WORK REQUIRED
Produce an exact transcription of the data, with the images left out.

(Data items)
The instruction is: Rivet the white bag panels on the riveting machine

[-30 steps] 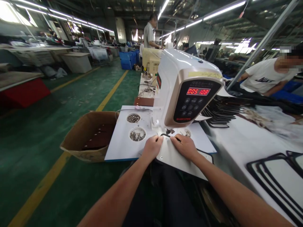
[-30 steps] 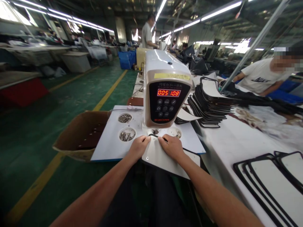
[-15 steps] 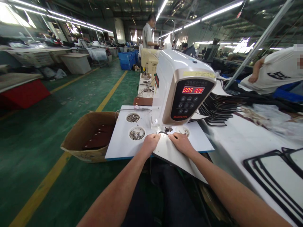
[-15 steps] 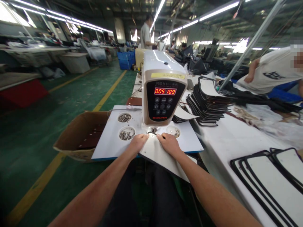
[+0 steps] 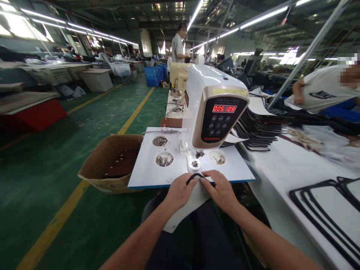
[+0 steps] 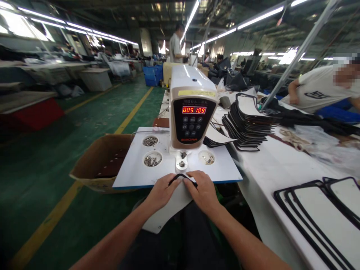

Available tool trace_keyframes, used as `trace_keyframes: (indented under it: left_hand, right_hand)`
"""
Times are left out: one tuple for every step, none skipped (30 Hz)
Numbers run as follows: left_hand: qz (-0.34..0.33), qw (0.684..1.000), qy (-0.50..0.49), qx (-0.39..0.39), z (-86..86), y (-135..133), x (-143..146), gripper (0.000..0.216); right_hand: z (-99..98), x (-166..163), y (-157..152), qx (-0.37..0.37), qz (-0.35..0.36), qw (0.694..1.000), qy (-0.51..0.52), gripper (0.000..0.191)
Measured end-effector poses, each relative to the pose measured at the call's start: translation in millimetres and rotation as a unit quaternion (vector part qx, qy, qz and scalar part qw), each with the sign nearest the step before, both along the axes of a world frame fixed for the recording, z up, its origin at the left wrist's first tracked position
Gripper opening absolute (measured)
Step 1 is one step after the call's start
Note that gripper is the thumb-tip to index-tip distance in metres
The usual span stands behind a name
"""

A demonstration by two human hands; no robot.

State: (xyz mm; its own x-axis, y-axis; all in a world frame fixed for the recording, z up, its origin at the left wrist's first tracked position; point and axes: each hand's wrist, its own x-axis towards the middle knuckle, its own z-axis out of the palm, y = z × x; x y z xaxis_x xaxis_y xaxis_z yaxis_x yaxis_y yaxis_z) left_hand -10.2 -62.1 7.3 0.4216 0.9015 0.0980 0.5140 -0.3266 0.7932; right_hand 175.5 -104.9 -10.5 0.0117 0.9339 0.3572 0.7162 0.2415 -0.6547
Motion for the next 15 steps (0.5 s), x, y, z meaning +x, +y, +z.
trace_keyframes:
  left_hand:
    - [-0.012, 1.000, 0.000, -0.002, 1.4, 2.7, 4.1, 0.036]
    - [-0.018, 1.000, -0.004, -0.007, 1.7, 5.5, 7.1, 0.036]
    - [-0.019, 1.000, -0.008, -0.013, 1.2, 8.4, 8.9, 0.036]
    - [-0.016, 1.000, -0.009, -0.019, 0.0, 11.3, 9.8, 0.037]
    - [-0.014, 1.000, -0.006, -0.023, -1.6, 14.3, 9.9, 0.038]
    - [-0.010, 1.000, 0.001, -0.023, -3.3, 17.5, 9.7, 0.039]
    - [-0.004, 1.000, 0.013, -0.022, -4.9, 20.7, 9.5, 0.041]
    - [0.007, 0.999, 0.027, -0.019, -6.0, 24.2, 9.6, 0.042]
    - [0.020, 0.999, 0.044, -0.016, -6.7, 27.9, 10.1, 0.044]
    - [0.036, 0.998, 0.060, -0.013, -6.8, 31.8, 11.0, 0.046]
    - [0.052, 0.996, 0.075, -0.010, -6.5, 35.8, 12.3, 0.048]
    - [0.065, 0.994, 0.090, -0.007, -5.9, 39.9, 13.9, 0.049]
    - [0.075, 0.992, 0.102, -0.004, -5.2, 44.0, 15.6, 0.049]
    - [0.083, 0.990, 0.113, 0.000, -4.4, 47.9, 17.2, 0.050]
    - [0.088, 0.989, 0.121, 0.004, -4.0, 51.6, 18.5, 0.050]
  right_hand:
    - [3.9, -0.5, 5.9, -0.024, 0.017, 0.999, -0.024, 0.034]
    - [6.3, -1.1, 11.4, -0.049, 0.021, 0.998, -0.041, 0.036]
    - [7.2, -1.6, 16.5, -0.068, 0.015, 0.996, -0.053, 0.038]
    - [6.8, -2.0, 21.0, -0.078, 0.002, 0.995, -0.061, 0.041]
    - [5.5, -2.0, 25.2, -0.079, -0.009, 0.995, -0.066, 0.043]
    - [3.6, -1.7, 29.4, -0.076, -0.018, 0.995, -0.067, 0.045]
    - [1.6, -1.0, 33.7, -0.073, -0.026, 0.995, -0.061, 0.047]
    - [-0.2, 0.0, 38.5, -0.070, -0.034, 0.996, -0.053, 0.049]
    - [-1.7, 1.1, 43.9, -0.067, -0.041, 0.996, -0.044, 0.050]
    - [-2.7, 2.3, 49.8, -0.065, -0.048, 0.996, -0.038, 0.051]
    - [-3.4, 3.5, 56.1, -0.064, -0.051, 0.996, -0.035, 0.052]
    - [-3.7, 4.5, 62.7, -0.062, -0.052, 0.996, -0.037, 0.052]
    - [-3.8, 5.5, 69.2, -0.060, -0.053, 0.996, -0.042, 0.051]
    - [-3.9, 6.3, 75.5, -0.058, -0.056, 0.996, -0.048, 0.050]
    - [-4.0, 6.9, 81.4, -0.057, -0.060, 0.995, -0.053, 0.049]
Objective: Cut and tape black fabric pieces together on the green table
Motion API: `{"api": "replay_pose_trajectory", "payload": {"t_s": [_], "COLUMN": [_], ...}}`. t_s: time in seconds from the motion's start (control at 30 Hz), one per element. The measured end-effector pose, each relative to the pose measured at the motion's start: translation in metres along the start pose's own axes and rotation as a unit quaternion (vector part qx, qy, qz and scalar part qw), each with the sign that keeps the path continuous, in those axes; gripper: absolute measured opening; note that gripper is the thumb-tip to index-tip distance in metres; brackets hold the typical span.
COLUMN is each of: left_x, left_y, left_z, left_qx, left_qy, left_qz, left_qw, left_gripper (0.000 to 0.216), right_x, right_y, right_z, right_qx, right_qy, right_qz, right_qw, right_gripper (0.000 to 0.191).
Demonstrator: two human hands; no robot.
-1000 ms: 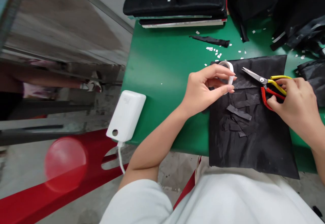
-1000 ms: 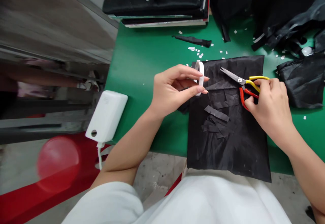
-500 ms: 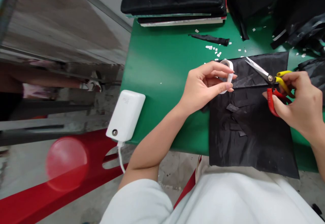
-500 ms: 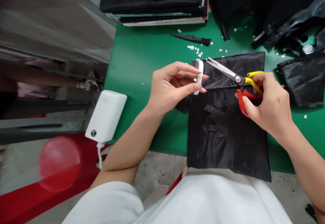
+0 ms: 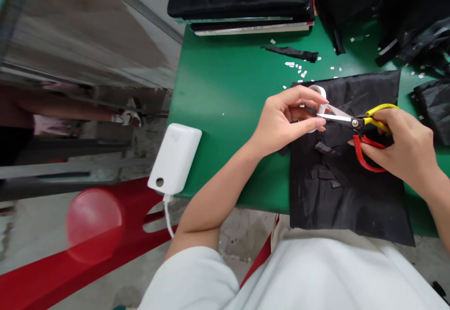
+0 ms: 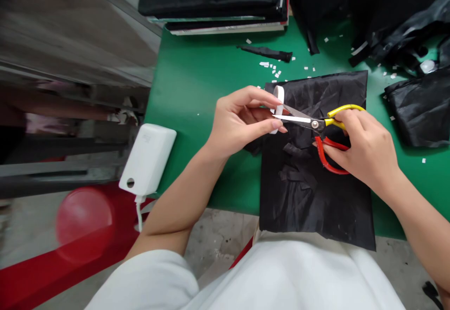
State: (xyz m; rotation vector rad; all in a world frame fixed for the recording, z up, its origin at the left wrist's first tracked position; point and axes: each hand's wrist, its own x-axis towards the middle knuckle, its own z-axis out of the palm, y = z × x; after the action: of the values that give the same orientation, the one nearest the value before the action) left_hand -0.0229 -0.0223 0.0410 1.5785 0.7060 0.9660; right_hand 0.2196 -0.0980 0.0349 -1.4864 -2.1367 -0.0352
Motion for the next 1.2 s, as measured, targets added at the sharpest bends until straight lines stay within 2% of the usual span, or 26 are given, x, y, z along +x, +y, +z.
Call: {"api": "replay_pose_trajectory", "payload": {"t_s": [0.17,0.33,0.7,0.97,1.2], "left_x": [-0.0005,-0.0021,-0.0029,-0.0024,-0.0014], "left_y": [0.0002,0.0003,0.0006,0.0039,0.0037], "left_z": [-0.0001,-0.0001,0.0001,0.0008,0.0013], "left_qx": [-0.003,-0.005,0.011,0.025,0.021], "left_qy": [-0.012,-0.018,-0.02,-0.019,-0.014], "left_qz": [-0.005,-0.005,-0.022,-0.021,-0.014], "left_qw": [1.0,1.0,0.999,0.999,1.0], "left_gripper": [0.028,0.024,0.026,0.02,0.015], "right_x": [-0.0007,-0.0023,-0.0046,-0.0008,-0.0016], "right_y": [0.0008,-0.0001,0.0008,-0.0011,-0.0013], "right_z": [-0.0016,-0.005,-0.0067,-0.009,-0.0082], "right_qx": [0.001,0.003,0.008,-0.002,-0.056], "right_qy": [0.002,-0.03,-0.045,-0.017,0.016], "right_qz": [-0.017,0.019,0.053,0.022,0.022], "right_qw": [1.0,0.999,0.998,1.0,0.998], "right_gripper": [0.022,0.019,0.019,0.016,0.02]}}
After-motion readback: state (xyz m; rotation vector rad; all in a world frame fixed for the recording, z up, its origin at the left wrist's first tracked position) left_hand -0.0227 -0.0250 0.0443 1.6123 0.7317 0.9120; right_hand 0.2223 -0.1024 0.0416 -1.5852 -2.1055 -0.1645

TASK RESULT
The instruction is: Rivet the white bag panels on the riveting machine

[-30 steps] 
[-30 steps] 
[-15 steps] 
[-15 steps] 
[+0 steps] 
[+0 steps] 

Available tool trace_keyframes, used as `trace_keyframes: (indented under it: left_hand, right_hand)`
"""
Times are left out: one tuple for every step, none skipped (30 Hz)
Numbers run as follows: left_hand: qz (-0.34..0.33), qw (0.684..1.000), qy (-0.50..0.49), qx (-0.39..0.39), z (-86..86), y (-135..133), x (-143..146), gripper (0.000..0.216); right_hand: z (-99..98), x (-166..163), y (-157..152), qx (-0.37..0.37), qz (-0.35..0.36), qw (0.694..1.000), qy (-0.51..0.52), gripper (0.000..0.191)
Measured end-effector poses, each relative to the pose measured at the call's start: translation in millimetres and rotation as a unit quaternion (vector part qx, qy, qz and scalar part qw), each with the sign nearest the step before, both along the axes of a world frame fixed for the recording, z up, its origin at the left wrist's first tracked position
Gripper opening absolute (measured)
Step 1 is one step after the call's start
Note that gripper is the thumb-tip to index-tip distance in metres
The usual span stands behind a name
"""

A demonstration by two human hands; no robot.

State: (xyz mm; its own x-axis, y-axis; all in a world frame fixed for the recording, z up, its origin at the left wrist's first tracked position; point and axes: each hand's wrist, its own x-axis towards the middle knuckle, its own z-axis out of the palm, y = z × x; x y z xaxis_x xaxis_y xaxis_z yaxis_x yaxis_y yaxis_z) left_hand -10.2 -62.1 7.3 0.4216 0.9015 0.0980 0.5140 -0.3266 0.7932; right_hand 175.5 -104.9 -10.5 0.0117 0.9339 0.3572 0.7162 0.2415 -0.6547
Motion for the next 15 steps (0.5 s), x, y, z meaning +x, +y, +z.
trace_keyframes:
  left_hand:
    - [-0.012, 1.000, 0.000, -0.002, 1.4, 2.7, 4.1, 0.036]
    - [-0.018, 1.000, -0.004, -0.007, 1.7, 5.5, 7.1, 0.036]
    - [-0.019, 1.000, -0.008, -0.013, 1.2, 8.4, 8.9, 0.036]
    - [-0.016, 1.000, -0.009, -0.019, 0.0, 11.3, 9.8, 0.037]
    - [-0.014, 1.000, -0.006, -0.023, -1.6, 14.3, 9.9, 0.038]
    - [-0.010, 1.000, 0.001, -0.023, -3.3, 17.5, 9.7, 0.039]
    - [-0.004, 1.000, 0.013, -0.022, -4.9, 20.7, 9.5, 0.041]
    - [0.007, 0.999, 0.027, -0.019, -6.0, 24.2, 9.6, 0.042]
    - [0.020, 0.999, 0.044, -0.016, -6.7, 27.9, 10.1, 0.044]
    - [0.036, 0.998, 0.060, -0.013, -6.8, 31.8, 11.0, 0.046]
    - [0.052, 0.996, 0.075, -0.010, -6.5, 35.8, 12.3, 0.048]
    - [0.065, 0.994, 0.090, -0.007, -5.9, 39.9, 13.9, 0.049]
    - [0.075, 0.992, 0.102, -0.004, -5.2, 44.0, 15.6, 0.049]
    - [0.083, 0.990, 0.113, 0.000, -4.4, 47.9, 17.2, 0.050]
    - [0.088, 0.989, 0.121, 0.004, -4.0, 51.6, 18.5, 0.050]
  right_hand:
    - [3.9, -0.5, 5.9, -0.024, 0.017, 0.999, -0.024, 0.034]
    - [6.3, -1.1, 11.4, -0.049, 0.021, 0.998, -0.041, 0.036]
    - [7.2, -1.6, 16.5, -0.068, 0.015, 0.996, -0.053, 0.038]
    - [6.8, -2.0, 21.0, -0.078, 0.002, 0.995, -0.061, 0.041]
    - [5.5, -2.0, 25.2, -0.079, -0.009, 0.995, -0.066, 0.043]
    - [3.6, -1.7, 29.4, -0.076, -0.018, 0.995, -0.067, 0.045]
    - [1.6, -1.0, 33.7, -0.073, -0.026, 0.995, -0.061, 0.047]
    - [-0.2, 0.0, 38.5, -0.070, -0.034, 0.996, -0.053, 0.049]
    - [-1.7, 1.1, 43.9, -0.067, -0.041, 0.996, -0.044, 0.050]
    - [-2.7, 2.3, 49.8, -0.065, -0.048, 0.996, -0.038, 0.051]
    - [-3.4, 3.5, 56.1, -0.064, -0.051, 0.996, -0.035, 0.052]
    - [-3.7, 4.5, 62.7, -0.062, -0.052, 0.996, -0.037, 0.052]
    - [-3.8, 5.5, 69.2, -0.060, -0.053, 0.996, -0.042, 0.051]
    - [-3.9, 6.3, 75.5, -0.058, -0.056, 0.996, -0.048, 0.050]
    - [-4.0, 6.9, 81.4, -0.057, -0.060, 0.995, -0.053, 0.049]
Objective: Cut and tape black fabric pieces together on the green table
Motion API: `{"api": "replay_pose_trajectory", "payload": {"t_s": [_], "COLUMN": [_], ...}}`. t_s: time in seconds from the motion's start (control at 30 Hz), one per element. The measured end-effector pose, each relative to the pose measured at the motion's start: translation in metres along the start pose's own axes and rotation as a unit quaternion (vector part qx, qy, qz and scalar part qw), each with the sign that keeps the path continuous, in those axes; gripper: absolute measured opening; note that gripper is the thumb-tip to index-tip distance in metres; brackets hold the typical span.
COLUMN is each of: left_x, left_y, left_z, left_qx, left_qy, left_qz, left_qw, left_gripper (0.000 to 0.216), right_x, right_y, right_z, right_qx, right_qy, right_qz, right_qw, right_gripper (0.000 to 0.191).
Demonstrator: two human hands; no robot.
-1000 ms: 
-1000 ms: 
-500 ms: 
-500 ms: 
+0 ms: 
+0 ms: 
State: (xyz m; rotation vector rad; all in a world frame fixed for the recording, z up, its origin at the left wrist's first tracked position; point and axes: each hand's wrist, its own x-axis towards the middle knuckle, its own z-axis out of the palm, y = z × x; after the action: of the values that give the same orientation, the one nearest the value before the action) left_hand -0.0229 -0.0223 0.0410 1.5785 0.7060 0.9660; right_hand 0.2196 -0.0980 0.0349 -1.4864 -2.1367 -0.0352
Motion for the next 1.2 s, as measured, targets added at the sharpest bends until straight lines stay within 2% of the usual span, or 26 are given, x, y, z along +x, +y, +z.
Call: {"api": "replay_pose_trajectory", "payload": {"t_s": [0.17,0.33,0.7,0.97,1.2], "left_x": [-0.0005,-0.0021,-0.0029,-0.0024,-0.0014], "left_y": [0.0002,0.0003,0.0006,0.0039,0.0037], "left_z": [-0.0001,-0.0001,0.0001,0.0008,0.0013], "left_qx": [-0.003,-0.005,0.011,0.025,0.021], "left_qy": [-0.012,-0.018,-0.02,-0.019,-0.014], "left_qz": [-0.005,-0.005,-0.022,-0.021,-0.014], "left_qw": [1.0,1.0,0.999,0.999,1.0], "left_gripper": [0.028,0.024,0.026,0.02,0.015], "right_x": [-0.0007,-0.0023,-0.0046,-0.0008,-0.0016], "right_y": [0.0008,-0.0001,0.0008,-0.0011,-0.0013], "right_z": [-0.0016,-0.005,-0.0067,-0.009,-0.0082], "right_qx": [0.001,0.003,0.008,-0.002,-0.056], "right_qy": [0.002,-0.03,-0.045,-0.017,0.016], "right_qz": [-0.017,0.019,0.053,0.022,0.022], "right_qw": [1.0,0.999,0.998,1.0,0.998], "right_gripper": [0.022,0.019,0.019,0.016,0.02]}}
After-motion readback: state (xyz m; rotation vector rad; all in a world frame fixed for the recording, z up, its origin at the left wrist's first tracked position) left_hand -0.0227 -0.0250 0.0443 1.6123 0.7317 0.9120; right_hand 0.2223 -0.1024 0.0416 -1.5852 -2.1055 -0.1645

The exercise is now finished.